Royaume-Uni, 2011, 88′
Jake vit au milieu de la forêt, se promenant la plupart du temps et faisant la sieste dans les champs. Il survit avec parcimonie, en passant le temps grâce à des projets étranges, et vit le rêve radical qu’il avait jeune homme, et qu’il a mis deux ans à réaliser. Saison après saison, avec une vieille caméra 16 mm et de la pellicule noir et blanc, Ben Rivers capte la singularité spatiale et temporelle du quotidien de Jake, qui a choisi de vivre en ermite.
L’avis de Tenk : voir
La vie d’un homme reclus, sauf qu’ici, point de pénitence. Juste un choix de vie qui semble construit à la mesure de cet homme. Un récit à la temporalité hypnotique, contrebalancée par la matérialité du noir et blanc de la pellicule. Et le regard du réalisateur Ben Rivers qui rend ce temps tangible et réel, en gardant trace de cette vie simple et concrète.
Tantôt bricoleur, inventeur, artiste, jardinier, bûcheron, notre personnage endosse tour à tour bien des rôles et des savoir-faire. Une sorte d’homme du futur, low-tech pourrait-on dire, qui vivrait et fabriquerait des objets et ferait des choses et des gestes essentiels, pour se nourrir, se chauffer, habiter, penser, rêver. La grâce d’une vie qui se déroule. Juste ça. Un film qui raconte avec une grande beauté et vibrante intensité une manière d’être au monde.

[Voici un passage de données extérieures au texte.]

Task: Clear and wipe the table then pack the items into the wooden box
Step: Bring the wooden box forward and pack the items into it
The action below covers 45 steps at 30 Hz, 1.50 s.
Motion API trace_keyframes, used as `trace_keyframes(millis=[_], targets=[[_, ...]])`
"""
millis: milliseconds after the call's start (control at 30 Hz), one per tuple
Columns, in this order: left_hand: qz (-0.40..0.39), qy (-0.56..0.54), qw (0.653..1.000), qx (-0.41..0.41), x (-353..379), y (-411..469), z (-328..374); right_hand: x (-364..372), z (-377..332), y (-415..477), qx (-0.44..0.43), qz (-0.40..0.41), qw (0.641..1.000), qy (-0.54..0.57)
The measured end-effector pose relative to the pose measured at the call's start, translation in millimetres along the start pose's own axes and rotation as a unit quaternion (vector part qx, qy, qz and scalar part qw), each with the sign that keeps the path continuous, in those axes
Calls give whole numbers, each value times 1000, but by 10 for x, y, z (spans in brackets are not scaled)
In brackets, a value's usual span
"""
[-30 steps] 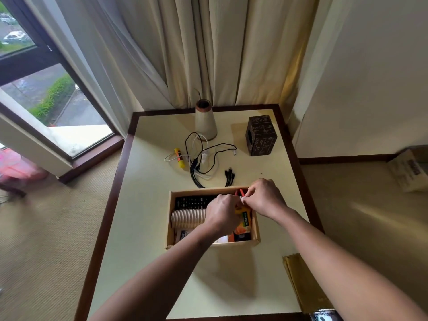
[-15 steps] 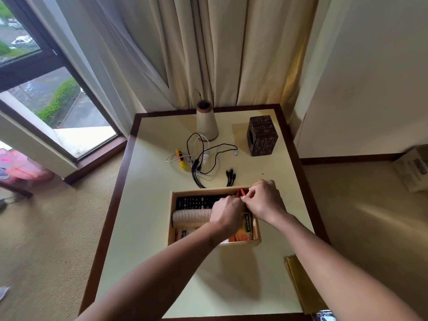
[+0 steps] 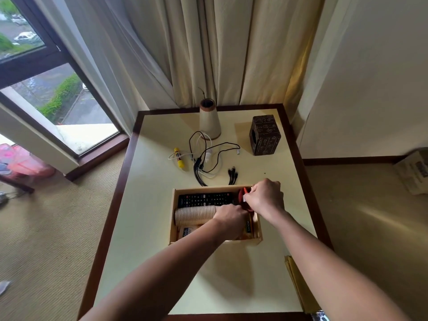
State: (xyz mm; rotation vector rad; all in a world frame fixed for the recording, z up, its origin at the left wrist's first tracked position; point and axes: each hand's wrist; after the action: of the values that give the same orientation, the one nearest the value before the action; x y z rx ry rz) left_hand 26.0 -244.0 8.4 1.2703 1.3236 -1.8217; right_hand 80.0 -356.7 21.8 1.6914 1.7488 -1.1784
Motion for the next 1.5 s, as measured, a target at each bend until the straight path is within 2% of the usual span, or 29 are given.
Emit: trace_keyframes(millis=[100,333,433,533,667,767,833,900,1033,1167,1233,1367,1500], targets=[[36,-22,999,-18,22,-55,81,27,9,68,1,-2,1000,13],[-18,-115,993,14,47,1,-178,32,79,-15,-52,0,996,72],[47,-196,979,18,61,-125,-349,10,74,-66,-60,-13,995,82],[154,-304,939,-42,-100,-327,-575,-20,-32,-16,-85,4,991,101],[277,-418,852,-151,-261,-327,-1129,62,-410,198,-119,-6,985,127],[304,-465,798,-235,-291,-100,-1651,261,-799,472,-112,-33,985,126],[298,-475,780,-278,-264,120,-1977,449,-1042,698,-80,-44,988,125],[294,-451,781,-316,-205,369,-2265,667,-1222,933,-36,-56,989,134],[251,-361,823,-360,-109,808,-2677,1010,-1445,1294,36,-77,987,136],[158,-311,868,-354,-59,1070,-2844,1254,-1513,1460,96,-73,984,132],[126,-302,876,-354,-23,1140,-2851,1327,-1530,1505,102,-62,984,130],[108,-311,871,-366,66,1230,-2855,1385,-1553,1580,86,-48,990,97],[131,-385,827,-389,86,1268,-2878,1308,-1516,1619,103,-50,988,103]])
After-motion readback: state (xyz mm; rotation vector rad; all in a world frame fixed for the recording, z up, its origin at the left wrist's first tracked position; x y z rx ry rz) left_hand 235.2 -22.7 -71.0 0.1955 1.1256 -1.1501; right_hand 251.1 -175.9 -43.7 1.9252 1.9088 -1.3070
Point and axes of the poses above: each hand's wrist, its own y-axis towards the middle knuckle, its own x-axis out of the palm, z = x × y, and after that the axes turned 6 degrees about y, right-handed
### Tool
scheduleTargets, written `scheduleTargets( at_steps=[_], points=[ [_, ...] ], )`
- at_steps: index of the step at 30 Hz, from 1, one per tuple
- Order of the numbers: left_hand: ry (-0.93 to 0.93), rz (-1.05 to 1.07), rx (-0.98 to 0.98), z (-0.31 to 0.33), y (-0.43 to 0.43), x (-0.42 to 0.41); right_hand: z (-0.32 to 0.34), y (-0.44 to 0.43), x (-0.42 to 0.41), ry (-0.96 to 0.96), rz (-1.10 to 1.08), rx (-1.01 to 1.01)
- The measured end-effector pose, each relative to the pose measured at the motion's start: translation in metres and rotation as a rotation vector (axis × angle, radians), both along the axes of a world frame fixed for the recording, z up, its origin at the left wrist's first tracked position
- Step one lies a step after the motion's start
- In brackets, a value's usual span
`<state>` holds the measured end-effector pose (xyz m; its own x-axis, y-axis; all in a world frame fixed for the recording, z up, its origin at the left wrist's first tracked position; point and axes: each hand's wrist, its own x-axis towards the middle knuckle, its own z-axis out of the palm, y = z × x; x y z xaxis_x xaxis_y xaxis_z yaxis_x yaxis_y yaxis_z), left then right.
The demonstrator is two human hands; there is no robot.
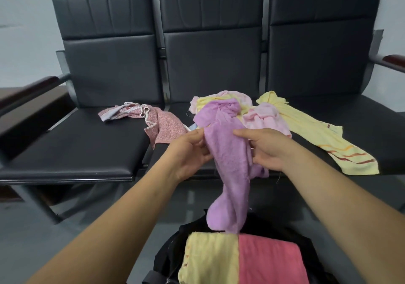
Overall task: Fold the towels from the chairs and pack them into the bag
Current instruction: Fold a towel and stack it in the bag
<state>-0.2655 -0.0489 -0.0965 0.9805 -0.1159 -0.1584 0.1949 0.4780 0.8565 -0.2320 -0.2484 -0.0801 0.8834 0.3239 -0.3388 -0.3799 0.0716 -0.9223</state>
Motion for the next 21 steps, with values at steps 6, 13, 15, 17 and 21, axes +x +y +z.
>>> scheduleTargets(
  at_steps=[6, 13, 15, 17, 21],
  points=[
    [-0.050, 0.128, 0.222, 0.000, 0.006, 0.005, 0.002, -0.011, 0.002, 0.070, -0.107, 0.320],
    [-0.121, 0.174, 0.389, 0.003, 0.010, 0.004, 0.007, -0.012, -0.006, -0.693, 0.058, -0.432],
    [-0.173, 0.072, 0.369, 0.008, 0.009, -0.001, 0.010, -0.012, -0.006, -0.734, 0.055, -0.486],
    [-0.215, -0.038, 0.320, 0.013, 0.007, -0.007, 0.011, -0.012, -0.005, -0.708, 0.043, -0.436],
    [-0.219, -0.167, 0.268, 0.017, 0.007, -0.011, 0.008, -0.009, -0.008, -0.647, 0.268, -0.307]
  ],
)
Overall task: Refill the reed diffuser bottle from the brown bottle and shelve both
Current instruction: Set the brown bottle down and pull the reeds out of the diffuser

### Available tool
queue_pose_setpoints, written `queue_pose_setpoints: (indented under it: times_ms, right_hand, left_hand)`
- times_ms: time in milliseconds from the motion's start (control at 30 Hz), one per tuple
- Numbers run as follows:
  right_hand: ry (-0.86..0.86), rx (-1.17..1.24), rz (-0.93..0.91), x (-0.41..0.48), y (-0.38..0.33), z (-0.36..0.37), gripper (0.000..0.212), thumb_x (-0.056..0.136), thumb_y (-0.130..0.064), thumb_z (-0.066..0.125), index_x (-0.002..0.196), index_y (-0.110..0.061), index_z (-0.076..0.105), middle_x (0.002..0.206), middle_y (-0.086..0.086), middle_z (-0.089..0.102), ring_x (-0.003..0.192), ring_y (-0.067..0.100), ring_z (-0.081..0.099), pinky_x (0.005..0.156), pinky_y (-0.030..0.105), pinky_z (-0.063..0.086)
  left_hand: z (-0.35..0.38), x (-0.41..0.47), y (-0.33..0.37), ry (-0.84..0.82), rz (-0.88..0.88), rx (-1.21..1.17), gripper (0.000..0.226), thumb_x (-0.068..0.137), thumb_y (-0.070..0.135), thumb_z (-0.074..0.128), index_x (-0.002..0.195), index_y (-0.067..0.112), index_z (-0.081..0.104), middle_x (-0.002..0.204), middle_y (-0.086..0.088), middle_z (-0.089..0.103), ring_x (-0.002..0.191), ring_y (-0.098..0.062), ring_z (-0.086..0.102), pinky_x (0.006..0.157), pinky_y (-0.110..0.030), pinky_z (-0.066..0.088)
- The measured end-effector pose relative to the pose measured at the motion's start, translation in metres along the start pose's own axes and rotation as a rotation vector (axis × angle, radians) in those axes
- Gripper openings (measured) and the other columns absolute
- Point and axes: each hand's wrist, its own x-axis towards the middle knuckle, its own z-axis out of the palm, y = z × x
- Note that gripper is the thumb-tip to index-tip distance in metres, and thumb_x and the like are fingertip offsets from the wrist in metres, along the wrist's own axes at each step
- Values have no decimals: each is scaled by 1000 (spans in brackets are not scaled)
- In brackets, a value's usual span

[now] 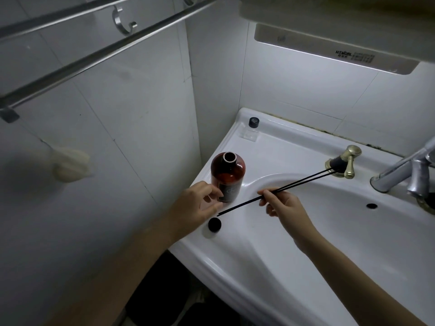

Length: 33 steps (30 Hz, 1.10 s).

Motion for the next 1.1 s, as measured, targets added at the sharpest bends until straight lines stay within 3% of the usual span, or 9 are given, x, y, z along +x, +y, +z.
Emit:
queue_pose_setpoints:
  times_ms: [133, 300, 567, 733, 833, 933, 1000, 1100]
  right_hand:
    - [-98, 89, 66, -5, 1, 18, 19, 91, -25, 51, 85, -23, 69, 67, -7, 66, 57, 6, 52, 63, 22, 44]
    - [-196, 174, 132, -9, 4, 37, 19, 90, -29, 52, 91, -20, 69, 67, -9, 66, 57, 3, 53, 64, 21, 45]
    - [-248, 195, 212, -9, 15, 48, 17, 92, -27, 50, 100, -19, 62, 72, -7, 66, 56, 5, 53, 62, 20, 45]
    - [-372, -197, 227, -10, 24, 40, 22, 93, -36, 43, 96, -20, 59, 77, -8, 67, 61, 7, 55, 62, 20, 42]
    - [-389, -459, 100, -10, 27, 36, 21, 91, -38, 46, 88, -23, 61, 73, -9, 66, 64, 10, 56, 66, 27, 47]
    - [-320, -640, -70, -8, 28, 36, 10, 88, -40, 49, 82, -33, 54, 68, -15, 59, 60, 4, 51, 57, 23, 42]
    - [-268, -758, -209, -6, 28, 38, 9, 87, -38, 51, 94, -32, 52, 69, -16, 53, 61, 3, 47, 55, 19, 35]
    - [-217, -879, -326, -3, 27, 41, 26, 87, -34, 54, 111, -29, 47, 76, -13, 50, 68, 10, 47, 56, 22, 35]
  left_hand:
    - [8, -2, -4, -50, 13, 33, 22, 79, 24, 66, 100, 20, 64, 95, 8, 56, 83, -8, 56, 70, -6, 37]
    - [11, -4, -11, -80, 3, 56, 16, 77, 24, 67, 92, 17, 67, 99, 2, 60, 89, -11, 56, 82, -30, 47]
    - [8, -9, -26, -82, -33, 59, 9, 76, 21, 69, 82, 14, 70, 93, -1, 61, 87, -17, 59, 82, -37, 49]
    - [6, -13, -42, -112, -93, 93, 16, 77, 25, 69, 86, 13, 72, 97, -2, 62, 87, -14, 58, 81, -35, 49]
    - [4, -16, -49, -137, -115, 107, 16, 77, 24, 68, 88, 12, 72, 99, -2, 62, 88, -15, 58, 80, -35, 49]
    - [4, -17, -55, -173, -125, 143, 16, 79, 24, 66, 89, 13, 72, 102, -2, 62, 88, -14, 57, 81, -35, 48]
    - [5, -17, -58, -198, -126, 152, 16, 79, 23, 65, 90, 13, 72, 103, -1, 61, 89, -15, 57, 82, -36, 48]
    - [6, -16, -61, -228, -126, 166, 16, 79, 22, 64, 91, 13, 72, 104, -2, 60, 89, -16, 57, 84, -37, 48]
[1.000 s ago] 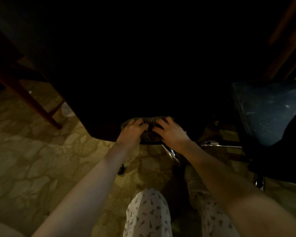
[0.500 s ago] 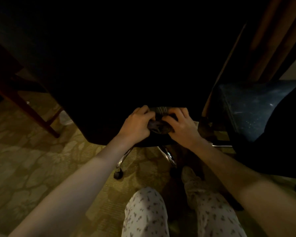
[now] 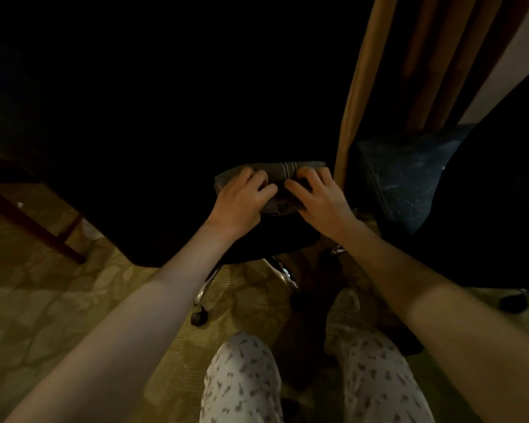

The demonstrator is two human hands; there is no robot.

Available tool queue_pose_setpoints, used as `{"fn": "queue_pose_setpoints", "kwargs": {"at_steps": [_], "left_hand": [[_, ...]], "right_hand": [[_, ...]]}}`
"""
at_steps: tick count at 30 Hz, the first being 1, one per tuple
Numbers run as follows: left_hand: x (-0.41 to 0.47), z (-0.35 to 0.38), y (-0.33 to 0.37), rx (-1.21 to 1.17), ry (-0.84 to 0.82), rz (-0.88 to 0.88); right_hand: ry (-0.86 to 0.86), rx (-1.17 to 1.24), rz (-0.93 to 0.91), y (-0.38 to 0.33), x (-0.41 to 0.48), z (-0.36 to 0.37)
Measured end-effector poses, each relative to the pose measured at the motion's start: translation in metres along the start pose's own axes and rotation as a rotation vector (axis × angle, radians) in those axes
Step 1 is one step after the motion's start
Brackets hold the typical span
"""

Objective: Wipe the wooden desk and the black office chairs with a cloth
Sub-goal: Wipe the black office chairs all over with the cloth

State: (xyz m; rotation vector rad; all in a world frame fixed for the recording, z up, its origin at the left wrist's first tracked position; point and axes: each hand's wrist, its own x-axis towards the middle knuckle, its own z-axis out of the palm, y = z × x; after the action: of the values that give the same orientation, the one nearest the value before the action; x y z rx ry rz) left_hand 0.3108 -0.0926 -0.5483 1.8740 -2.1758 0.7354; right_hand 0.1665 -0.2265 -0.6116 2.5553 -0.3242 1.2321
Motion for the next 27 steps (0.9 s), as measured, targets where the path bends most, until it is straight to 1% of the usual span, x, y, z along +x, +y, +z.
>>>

Julia Pinget (Réalisatrice)
Ben Rivers
Né en 1972, Ben Rivers est un artiste britannique primé pour ses films dans de nombreux festivals. Il est notamment lauréat du Grand Prix à Art Basel pour son film « Sack Barrow » et a été sélectionné à la Mostra de Venise en compétition officielle pour « Two Years at Sea » en 2011. En 2013, il a fait l’objet d’un focus lors du festival Hors Pistes au Centre Pompidou. Ben Rivers tourne en 16mm. Il s’intéresse à des individus ou communautés vivant en marge de la société et propose un travail à la lisière du documentaire, frôlant l’ethnographie, doté d’une grande puissance visuelle. Ainsi, empruntant une voie plus picturale que narrative, son œuvre se place au cœur des enjeux contemporains où l’on constate l’émergence sensible d’une approche documentaire expérimentale, qui se nourrit d’apports artistiques multiples. Cette forme hybride lui a notamment permis de se déplacer de la traditionnelle salle de cinéma pour s’exposer dans les centres d’art à travers des installations.